The Girl Scouts delivered the results Tuesday of their first year selling their famous cookies online, but the sales numbers are somewhat bittersweet.
Since the Girl Scouts of the USA began allowing their young female members to sell the iconic cookies digitally for the first time last December, 2.5 million boxes, or about $10 million worth, of the treats sold online in 2015.
Overall, though, Girl Scout cookie sales declined, as the organization sold 194 million boxes (about $776 million in sales) this year, including both e-commerce and traditional, in-person sales. That's 1 million fewer boxes than the Girl Scouts sold in 2014.
Girl Scout cookie sales have been crumbling for the past few years, according to a spokesperson for the organization. Still, the online cookie orders made the total sales figures sweeter than the Girl Scouts originally expected: While they'd projected that 2015 numbers would decline nearly 6% from the previous year (or by nearly 10 million boxes), sales only declined by less than 1%. The $10 million in online sales is "an incredible number, when you consider it was essentially a startup business," a Girl Scouts spokesperson says.

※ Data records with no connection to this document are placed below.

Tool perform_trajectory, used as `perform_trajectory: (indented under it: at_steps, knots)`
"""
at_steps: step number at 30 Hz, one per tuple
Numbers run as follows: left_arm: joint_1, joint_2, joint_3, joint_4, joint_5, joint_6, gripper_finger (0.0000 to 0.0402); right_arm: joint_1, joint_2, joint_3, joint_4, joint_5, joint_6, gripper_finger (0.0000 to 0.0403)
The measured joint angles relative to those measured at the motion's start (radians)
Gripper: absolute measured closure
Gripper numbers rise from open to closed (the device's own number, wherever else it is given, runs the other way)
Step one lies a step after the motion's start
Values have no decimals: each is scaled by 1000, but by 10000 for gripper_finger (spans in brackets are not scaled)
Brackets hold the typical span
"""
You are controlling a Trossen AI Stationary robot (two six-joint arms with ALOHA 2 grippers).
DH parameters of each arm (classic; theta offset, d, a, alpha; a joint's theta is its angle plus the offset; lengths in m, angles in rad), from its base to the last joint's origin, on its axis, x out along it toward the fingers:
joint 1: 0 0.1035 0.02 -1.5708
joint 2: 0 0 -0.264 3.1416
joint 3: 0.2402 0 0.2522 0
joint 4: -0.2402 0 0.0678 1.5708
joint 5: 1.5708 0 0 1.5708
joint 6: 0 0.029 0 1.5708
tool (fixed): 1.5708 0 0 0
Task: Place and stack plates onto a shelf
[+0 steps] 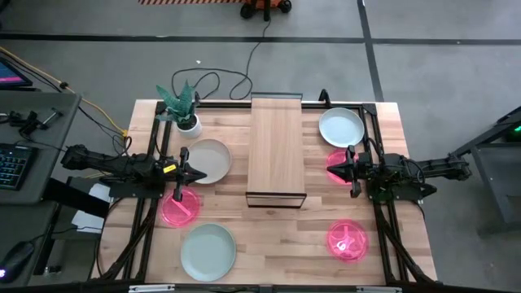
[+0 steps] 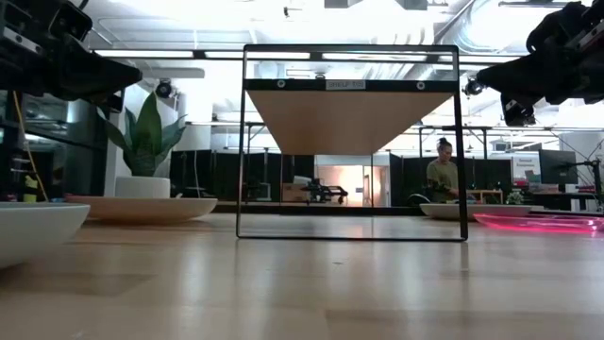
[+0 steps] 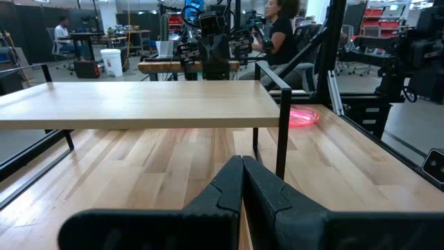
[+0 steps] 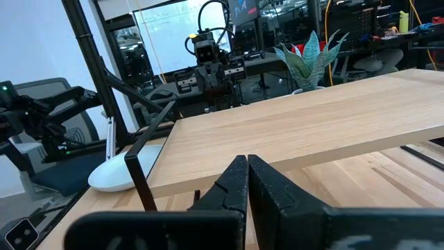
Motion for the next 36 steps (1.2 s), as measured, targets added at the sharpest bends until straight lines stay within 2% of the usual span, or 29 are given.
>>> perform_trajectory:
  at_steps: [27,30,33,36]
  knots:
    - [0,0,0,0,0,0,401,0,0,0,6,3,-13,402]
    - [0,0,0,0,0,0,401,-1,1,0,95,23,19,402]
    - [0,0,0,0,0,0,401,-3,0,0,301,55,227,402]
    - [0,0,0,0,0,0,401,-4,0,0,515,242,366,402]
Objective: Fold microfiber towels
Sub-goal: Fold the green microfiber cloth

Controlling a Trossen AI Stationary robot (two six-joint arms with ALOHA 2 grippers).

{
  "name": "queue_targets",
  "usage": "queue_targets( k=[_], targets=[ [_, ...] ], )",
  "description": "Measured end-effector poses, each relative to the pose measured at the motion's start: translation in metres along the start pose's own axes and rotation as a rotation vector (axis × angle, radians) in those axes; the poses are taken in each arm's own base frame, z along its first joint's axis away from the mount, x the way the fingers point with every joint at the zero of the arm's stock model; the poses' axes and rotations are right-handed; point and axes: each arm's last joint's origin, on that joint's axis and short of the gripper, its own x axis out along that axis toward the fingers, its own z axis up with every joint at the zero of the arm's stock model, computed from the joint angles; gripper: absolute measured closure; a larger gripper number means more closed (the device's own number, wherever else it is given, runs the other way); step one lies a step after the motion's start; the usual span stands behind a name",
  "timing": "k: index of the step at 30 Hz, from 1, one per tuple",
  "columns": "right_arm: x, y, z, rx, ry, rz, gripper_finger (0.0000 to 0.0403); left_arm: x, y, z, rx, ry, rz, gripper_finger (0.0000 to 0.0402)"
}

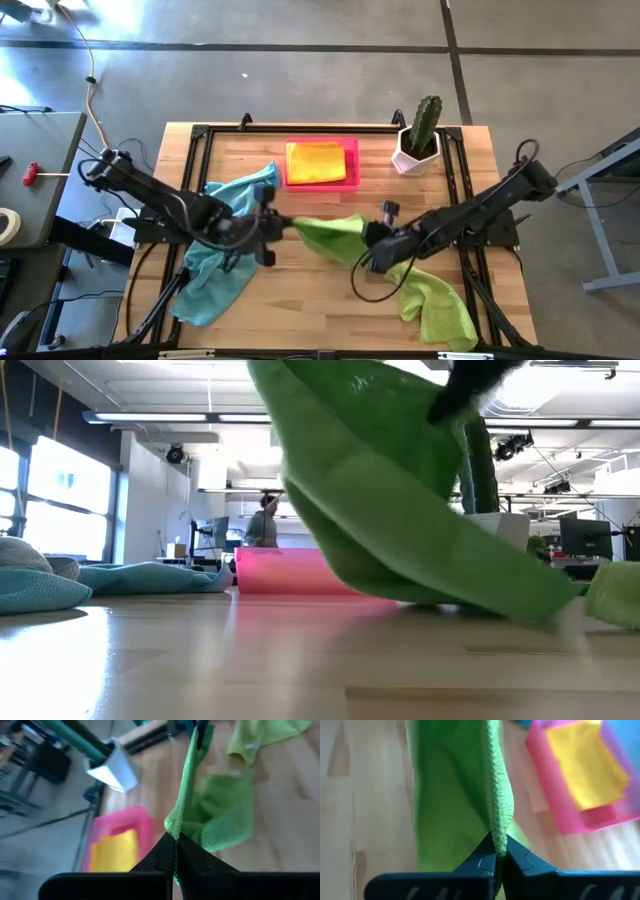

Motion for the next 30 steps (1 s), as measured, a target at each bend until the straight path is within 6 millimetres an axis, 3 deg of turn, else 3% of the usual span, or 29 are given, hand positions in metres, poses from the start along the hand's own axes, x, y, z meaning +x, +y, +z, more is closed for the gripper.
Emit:
queue_targets(
  k=[4, 8, 14, 18, 24, 28, 30],
  targets=[
    [-0.017, -0.019, 0.022, -0.032, -0.030, -0.023, 0.0403, -0.006, 0.014, -0.001, -0.001, -0.016, 0.020, 0.0401],
    [-0.034, -0.039, 0.041, -0.058, -0.042, -0.096, 0.0403, 0.000, 0.022, -0.004, 0.041, 0.010, 0.008, 0.0401],
    [-0.052, -0.066, 0.060, -0.083, -0.072, -0.256, 0.0403, 0.006, 0.041, -0.003, 0.142, 0.075, 0.336, 0.0401],
    [-0.055, -0.079, 0.068, -0.097, -0.076, -0.292, 0.0403, 0.009, 0.050, 0.000, 0.213, 0.102, 0.439, 0.0401],
    [-0.048, -0.088, 0.068, -0.171, 0.000, -0.160, 0.0403, 0.012, 0.047, 0.001, 0.264, 0.054, 0.272, 0.0401],
    [-0.049, -0.099, 0.070, -0.161, -0.033, -0.419, 0.0403, 0.008, 0.055, 0.003, 0.321, 0.151, 0.534, 0.0401],
    [-0.048, -0.101, 0.071, -0.196, -0.022, -0.396, 0.0403, 0.006, 0.059, 0.005, 0.339, 0.188, 0.623, 0.0401]
  ],
)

Ultimately, though, the Girl Scouts' e-commerce initiative, known as Digital Cookie, isn't just about increasing sales but about teaching girls more about modern business and entrepreneurship. Rather than setting up a cookie stand on the sidewalk outside school, Girl Scouts can set up their own cookie-selling websites (with personalized messages about their fundraising goals) and send email blasts to their contacts, who can then place their online orders via Visa Checkout. Girls can even use social media to distribute their cookie websites beyond their own network (though their parents still have to approve in-person deliveries to strangers). In addition to the sales results, the Girl Scouts revealed a new, updated version of Digital Cookie, which includes more features and analytics for the girls to monitor their sales, as well as games to polish their tech skills and reinforce business principles.
Fortune spoke with several Girl Scouts who had already been selling cookies online for the past year. Demonstrating the Digital Cookie app on smartphones and tablets as well as laptops, the girls spoke of selling hundreds, and even thousands, of boxes; one said she liked the mass-blast email feature because it meant she could send out a sales email before she went to bed, and wake up with orders in her inbox.
The Girl Scouts are expecting the digital e-commerce platform to drive greater sales in the future, especially as it also means that the cookies can be shipped to customers—something that was not possible before last year. After all, before that capability, "It used to be that girls would bring a suitcase of Girl Scout cookies when they went to visit grandma," says Anna Maria Chávez, CEO of Girl Scouts of the USA. "The number one reason people don't buy Girl Scout cookies is because they can't find a Girl Scout. This solves this."